The ball would always be in his court, everything would happen on his terms, but if he wanted her around then that’s where she’d be.
She wasn’t going to let him down again.
She’d promised him that, and she’d meant it.
“I’m going back to
London
in a day or two; you know that, don’t you?” Johnny asked, looking at Stevie.

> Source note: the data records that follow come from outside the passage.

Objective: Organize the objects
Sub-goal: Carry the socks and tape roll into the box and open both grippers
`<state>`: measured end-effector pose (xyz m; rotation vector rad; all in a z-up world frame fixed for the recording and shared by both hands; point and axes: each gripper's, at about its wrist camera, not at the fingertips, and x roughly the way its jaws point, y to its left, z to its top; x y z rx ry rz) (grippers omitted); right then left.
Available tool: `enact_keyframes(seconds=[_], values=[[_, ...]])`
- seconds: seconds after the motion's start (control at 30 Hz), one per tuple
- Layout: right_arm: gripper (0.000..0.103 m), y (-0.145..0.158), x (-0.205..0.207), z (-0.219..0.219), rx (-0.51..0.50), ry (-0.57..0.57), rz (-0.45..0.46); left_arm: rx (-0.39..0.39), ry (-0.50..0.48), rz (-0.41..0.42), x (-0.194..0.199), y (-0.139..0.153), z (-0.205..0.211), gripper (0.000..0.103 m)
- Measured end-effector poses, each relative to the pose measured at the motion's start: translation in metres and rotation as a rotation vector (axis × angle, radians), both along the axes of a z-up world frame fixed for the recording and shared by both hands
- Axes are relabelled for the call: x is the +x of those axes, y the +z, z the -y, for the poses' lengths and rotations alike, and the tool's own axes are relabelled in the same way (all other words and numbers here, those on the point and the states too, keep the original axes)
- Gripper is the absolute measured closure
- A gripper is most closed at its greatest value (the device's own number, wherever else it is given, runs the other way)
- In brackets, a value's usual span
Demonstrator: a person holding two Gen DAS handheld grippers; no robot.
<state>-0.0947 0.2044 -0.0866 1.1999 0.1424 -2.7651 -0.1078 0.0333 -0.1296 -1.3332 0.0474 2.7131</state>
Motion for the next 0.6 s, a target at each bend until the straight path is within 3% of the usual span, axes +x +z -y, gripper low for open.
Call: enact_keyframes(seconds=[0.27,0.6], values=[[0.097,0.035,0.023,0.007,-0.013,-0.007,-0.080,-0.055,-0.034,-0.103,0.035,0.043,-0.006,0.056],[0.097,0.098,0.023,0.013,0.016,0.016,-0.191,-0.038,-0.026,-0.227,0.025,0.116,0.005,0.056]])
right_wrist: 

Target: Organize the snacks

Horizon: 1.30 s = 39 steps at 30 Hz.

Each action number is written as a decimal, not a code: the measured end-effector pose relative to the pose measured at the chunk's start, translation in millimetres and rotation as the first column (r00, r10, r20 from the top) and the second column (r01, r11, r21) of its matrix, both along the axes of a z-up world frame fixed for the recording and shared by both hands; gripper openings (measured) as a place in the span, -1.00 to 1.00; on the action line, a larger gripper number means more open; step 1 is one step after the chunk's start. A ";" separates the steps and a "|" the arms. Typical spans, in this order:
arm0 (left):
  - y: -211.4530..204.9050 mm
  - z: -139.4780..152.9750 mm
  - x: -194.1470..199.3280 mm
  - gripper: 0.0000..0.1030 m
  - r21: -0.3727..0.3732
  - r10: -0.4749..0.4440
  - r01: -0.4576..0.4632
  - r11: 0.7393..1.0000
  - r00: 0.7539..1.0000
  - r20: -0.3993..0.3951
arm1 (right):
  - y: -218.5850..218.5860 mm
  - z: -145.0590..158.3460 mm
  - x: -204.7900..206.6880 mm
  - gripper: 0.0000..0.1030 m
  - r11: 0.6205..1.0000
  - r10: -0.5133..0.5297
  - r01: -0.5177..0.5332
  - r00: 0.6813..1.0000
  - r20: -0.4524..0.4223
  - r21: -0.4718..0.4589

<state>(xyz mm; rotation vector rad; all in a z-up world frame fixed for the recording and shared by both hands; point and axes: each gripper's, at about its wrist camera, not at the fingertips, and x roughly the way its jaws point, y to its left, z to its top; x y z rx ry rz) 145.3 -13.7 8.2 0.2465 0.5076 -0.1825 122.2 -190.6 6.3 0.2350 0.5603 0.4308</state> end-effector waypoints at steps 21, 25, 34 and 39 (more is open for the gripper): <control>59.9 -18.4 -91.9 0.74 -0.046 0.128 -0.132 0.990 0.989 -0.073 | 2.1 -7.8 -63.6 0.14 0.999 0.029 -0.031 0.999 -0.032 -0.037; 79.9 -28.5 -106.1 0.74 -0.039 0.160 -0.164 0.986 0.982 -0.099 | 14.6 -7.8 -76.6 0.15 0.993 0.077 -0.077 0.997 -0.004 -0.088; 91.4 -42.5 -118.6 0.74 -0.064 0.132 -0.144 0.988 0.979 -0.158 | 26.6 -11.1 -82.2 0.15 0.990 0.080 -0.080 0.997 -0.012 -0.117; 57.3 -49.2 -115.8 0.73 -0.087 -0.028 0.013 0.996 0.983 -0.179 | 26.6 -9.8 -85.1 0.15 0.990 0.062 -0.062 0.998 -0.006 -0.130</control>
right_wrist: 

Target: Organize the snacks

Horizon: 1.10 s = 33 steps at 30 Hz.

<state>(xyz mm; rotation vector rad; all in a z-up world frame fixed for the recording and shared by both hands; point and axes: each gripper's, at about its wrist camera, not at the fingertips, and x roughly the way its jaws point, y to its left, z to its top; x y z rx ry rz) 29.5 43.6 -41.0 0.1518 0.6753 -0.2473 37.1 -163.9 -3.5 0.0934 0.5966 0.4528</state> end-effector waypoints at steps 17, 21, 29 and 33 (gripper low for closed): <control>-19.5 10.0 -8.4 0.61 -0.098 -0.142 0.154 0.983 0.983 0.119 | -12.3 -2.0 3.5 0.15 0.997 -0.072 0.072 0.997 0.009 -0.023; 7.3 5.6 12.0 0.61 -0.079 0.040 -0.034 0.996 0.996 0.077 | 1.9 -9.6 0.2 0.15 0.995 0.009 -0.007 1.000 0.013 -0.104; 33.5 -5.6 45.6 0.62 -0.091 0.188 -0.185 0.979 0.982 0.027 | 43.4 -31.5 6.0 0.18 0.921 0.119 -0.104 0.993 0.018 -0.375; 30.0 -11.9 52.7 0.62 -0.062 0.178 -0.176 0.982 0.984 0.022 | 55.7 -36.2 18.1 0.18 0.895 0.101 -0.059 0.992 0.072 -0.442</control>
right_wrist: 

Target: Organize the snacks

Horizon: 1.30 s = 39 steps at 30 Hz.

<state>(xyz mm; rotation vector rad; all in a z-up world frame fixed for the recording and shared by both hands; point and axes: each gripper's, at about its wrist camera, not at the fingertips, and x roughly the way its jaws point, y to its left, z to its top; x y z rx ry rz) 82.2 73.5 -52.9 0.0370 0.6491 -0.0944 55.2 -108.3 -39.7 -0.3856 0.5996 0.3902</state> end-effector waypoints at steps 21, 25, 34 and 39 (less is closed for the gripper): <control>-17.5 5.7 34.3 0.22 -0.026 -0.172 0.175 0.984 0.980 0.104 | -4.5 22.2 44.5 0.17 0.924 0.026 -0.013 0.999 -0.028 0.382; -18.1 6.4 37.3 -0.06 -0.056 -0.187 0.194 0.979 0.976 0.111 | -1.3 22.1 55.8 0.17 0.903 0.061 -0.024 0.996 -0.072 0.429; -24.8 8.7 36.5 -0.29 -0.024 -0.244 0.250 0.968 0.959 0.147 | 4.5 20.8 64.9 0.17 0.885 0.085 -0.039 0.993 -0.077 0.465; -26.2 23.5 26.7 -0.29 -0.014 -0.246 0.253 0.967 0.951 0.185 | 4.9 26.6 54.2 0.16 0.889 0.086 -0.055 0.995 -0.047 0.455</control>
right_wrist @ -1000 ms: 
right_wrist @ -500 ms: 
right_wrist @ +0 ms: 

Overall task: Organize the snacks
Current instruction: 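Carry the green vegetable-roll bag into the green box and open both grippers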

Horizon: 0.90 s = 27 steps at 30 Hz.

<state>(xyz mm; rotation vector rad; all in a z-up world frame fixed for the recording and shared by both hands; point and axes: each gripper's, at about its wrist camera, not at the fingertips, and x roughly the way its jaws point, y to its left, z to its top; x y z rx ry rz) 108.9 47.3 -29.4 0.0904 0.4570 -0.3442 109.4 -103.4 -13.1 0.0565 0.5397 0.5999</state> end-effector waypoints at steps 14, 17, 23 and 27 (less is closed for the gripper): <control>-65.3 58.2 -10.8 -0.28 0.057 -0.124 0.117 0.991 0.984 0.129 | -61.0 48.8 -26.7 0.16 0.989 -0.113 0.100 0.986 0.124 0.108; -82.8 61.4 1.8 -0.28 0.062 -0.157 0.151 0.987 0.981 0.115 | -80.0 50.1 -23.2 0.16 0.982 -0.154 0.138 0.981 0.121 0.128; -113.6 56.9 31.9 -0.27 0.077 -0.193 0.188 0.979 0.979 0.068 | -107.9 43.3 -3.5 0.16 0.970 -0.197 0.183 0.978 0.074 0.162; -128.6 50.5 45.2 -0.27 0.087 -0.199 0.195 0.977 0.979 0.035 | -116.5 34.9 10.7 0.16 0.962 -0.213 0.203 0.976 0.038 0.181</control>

She looked up from her iPod.
“Yeah.
I know.”
“And you’re staying here, are you?”
She crossed her legs up underneath her, putting her iPod to one side and clasping her hands together in her lap.
“Yeah.
I’m staying here.
For a bit longer, anyway.
What’s the problem?”
“There isn’t one.
I just want to make sure you’re happy, that’s all.
You scared me Stevie.
What happened, I thought I’d…”
“I don’t want to talk about it anymore, Johnny.
Please.
It’s over.”
He lay his guitar down against the sofa and sat forward.
“So,
are
you?
Happy?”
“Yeah, I’m happy.
Look, I know things have changed between us but…Mark, I…I want to give it a real go, Johnny.
Me and him, it just feels right, y’know?
So things have
had
to change.”
“Not for him they haven’t.
Just for me.”
Johnny stopped for a second, aware he was starting to sound like a petulant child and he didn’t want that.
He wanted Stevie to be happy, even if it did feel like a part of her was being taken away from him.
“So, I take it there’s no more running to me whenever he pisses you off?”
“He won’t piss me off.”
“Mark will
always
piss you off, Stevie, believe me.
He may have changed but there hasn’t been a fucking miracle.”
He sat back, picking up the bottle of beer from the table beside him, taking a long swig.
Stevie watched him, aware that he felt he was being pushed to the side because of her relationship with Mark but that wasn’t the case.
Ok, the days of sleeping with him just to get back at Mark,
they
were over.
But the friendship wasn’t.
Everyone was going through a learning curve and Johnny was just going to have to get used to it.
“You’ll always be my best friend, Johnny.”
He looked at her and smiled.
He knew that.
He just wished he could have been more. “Yeah.
You better believe that, kiddo.
So, you decided what you gonna do when you get back to
London
?”
She shrugged, playing with the laces on her boots.
“No idea, to be honest.
Adam, my agent, he says there are more than a dozen modelling contracts on his table – which I still find strange seeing as I’m thirty-four years old – a book deal, two recording contracts…it’s mad really because all I know how to do is roadie.
I’ve never sung, never written anything…”
“You did modelling before.”
“I was in my twenties.
That was a long time ago.
And you’ve seen the kind of modelling
that
was, Johnny.”
Yeah, he remembered.
How could anyone forget?
“You’ve still got a great body, Stevie.”